ドブネズミ
エリーゼの目が狂気に満ち満ちていた。薄ら笑いから狂ったように大きな声で笑うその姿は禍々しささえあった。令嬢らしくないその姿に、アンダルトも引いている様子ではあったが、エリーゼへと手を伸ばした。エリーゼは、アンダルトを振り払い、座った目を私に向ける。それを察したのか、セインが私を庇うように、少し前に立ってくれた。話を逸らすためか、正気ではないエリーゼの視線を自身に向けさせるセイン。私は怖くなり、セインの上着の裾をギュっと握る。
「……エリーゼ嬢は、白い毛にルビーのような目をしたネズミを知っているかな?」
「はぁ? そんなもの……」
「私とリーリヤが、結婚できる理由はね、そのネズミがもたらしてくれたんだ。エリーゼ嬢には、感謝しかないよ! ぜひとも、エリーゼ嬢もアンダルトと幸せになってくれ」
「どういう……? セイン様もリーリヤ様も、失踪のことを何か知っているのか?」
「エリーゼが、セインと私を結んでくれたというお話ですよ、アンダルト様。おかげさまで、セインとこうして、手を取り合える日々が、私は幸せでなりません! ありがとう、エリーゼ!」
アンダルトは食い気味に失踪の真実を求め、エリーゼは苦々しそうにする。私は感謝の意を込めニッコリ笑いかけると、エリーゼは仰け反った。
「もう、顔も見たくないっ! リーリヤ、もう一度、あの姿に戻れっ!」
その瞬間、あのときと同じように目の前が、パッと明るくなり、目を瞑る。とっさにセインに庇われ、影になったのだが、セインが元の場所に戻り目を開けると、エリーゼがいた場所に彼女の姿はなかった。
「……エリーゼ?」
「ぢゅう?」
少々汚い声で鳴くネズミの声が足元から聞こえ、セインと私、アンダルトの三人が下を向く。そこには、どす黒く汚いネズミがエリーゼの着ていたドレスの真ん中に佇んで私たちを見上げていた。
「あら……ネズミさん」
自身のことを思い出し、そのネズミがエリーゼなのだとわかった。見た目は、私がなったような白い毛のネズミではなく、薄汚れたドブネズミ。
「なんだ、この汚いネズミは! 誰か、駆除を!」
当然のように、害獣であるネズミの駆除をするように言うアンダルト。

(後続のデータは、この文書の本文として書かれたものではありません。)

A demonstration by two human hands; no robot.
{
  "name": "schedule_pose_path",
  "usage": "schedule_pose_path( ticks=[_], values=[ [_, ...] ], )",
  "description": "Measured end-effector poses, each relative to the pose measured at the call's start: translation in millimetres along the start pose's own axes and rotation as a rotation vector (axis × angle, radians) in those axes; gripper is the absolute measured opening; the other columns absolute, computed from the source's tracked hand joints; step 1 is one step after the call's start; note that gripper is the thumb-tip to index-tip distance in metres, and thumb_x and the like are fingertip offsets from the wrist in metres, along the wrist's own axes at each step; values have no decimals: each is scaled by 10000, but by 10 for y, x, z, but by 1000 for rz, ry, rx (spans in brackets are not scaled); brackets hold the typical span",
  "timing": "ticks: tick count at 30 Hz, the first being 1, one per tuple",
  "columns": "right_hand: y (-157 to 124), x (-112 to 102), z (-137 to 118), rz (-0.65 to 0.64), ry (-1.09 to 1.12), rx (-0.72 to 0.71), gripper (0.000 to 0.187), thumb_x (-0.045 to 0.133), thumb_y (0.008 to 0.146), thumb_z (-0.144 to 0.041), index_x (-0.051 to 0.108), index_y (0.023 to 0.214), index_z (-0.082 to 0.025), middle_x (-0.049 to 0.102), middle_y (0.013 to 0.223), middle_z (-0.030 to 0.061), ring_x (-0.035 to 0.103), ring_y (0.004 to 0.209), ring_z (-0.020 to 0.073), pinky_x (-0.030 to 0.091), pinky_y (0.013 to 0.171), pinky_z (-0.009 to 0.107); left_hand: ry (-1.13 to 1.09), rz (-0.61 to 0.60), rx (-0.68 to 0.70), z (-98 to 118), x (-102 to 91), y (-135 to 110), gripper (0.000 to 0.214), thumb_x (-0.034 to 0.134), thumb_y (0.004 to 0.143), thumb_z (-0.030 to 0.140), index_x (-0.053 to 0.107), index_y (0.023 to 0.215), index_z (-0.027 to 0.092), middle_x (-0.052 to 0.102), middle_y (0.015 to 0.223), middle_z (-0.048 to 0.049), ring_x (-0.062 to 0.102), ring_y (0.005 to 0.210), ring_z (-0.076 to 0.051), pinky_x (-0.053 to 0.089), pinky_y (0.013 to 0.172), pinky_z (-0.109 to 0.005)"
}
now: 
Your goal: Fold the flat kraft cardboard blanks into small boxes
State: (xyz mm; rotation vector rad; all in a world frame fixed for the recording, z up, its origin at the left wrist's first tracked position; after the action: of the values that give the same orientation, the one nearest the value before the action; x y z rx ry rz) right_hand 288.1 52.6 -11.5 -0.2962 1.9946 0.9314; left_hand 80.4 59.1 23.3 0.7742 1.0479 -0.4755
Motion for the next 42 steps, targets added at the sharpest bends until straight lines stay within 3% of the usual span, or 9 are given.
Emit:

私は、身に覚えがあったため、アンダルトを止める。
「アンダルト様、少々お待ちください!」
私の声が、会場に響き渡る。アンダルトは、「何を言うんだ?」と訝しんで私の方を見ていた。
「な、なんだ……?」
「アンダルト様、よくごらんになって! この愛くるしいお顔を。エリーゼにソックリですわ!」
「なんだって? エリーゼは、このようなドブネズミなどではない!」
「そうですか……」
残念そうに、肩を落としていると、その肩にセインの手が置かれる。任せてと言っているようで、微笑み返した。
アンダルトの耳元でセインが何事かを囁き、驚いたアンダルトは、ドブネズミを憎々し気に睨んだあと、エリーゼが着ていたドレスだけを持って、足早に会場から出て行った。その場には、ドブネズミとなったエリーゼだけが取り残され、アンダルトを呼ぶも無情にも扉は閉じてしまった。アンダルトに呼ばれた侍従たちが、ネズミ駆除のためにやってくる。
アンダルトに見限られ呆然としているネズミになったエリーゼを連れ、侍従たちは部屋を出て行った。
突然のことに会場は騒然となったが、私たちの婚約発表や卒業の祝いなどで、会場で起こった一連のことは、誰も口に出すことはしなかった。
その後、エリーゼがどうなったかは、私の失踪事件以上にどこからも情報が上がってくることはなかった。